-- Problem details --
The reader should set down exactly the lines from the one containing "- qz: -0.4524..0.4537" through the last line of the material, omitting every picture.
========================================
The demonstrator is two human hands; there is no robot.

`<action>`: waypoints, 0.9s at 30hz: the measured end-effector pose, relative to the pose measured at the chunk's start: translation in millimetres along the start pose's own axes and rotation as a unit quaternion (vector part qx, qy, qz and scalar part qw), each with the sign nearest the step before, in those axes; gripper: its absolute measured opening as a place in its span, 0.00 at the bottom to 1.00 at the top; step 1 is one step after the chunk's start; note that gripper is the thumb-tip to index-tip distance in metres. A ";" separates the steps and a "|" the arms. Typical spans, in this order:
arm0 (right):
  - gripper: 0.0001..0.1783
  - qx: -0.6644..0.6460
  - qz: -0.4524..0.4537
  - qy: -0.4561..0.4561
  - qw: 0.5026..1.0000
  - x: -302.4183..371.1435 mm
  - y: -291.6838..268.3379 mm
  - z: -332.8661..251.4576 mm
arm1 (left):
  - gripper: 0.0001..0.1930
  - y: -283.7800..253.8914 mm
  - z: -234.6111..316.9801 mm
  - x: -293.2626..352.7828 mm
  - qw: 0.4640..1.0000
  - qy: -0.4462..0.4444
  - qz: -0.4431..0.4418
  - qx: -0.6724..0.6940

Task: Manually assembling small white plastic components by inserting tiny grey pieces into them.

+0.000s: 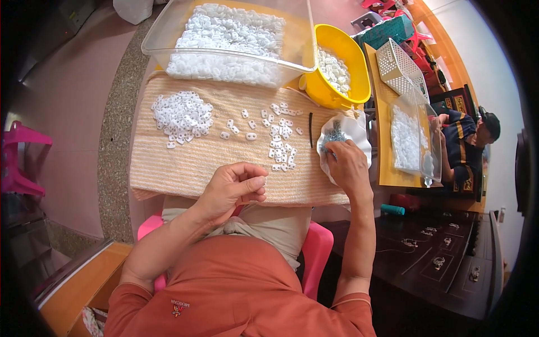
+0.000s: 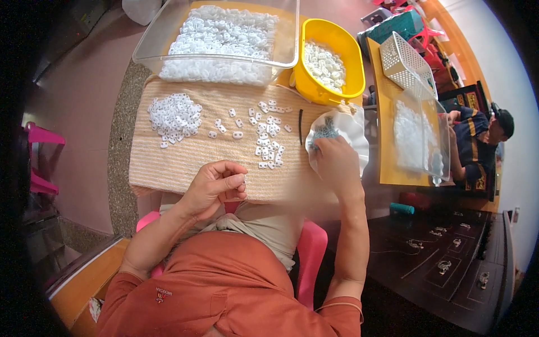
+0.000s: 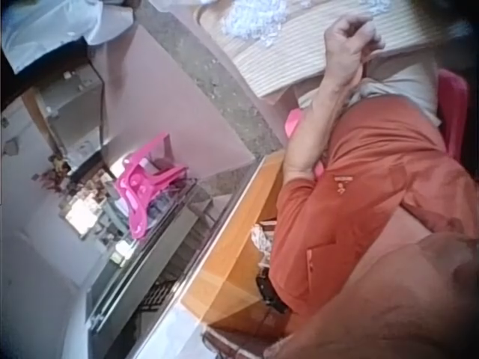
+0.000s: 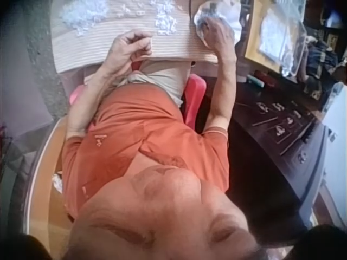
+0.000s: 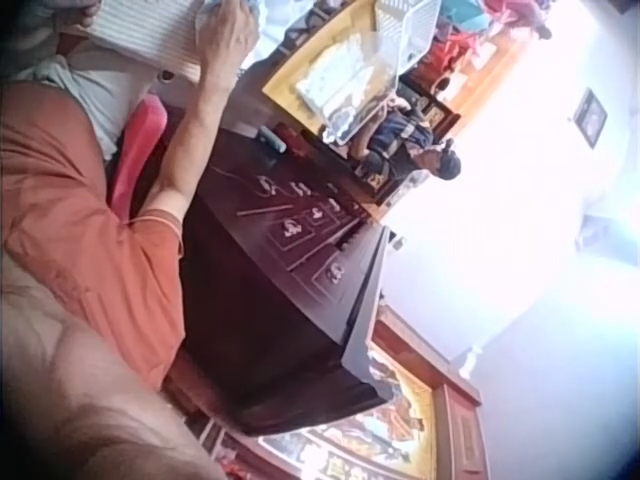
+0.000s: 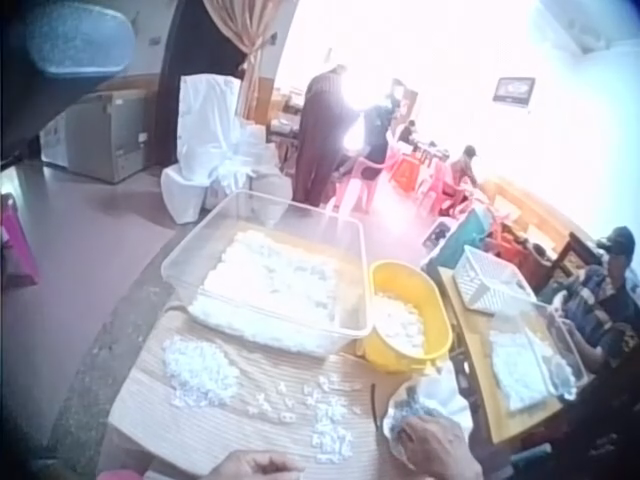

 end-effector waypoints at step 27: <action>0.07 -0.050 -0.052 0.026 0.997 -8.0 -2.2 8.0 | 0.07 2.1 -1.6 1.1 1.000 0.002 -0.001 -0.009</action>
Point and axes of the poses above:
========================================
-- Response for this exercise --
  - qz: -0.4524..0.4537
  - qy: -0.4561..0.4561
  - qw: 0.5026..1.0000
  - x: -302.4183..371.1435 mm
  - y: -291.6838..268.3379 mm
  - z: -332.8661..251.4576 mm
arm1 (left):
  - gripper: 0.0001..0.1930
  - y: -283.7800..253.8914 mm
  - z: -234.6111..316.9801 mm
  - x: -293.2626..352.7828 mm
  - qw: 0.4640..1.0000
  - qy: -0.4462..0.4444
  - qz: -0.4431..0.4418
  - qx: -0.6724..0.6940

Task: Manually assembling small white plastic components by inserting tiny grey pieces into them.

+0.000s: 
+0.000s: 
+0.000s: 
+0.000s: 
+0.000s: 
+0.000s: 

 end-effector waypoints at step 27: <action>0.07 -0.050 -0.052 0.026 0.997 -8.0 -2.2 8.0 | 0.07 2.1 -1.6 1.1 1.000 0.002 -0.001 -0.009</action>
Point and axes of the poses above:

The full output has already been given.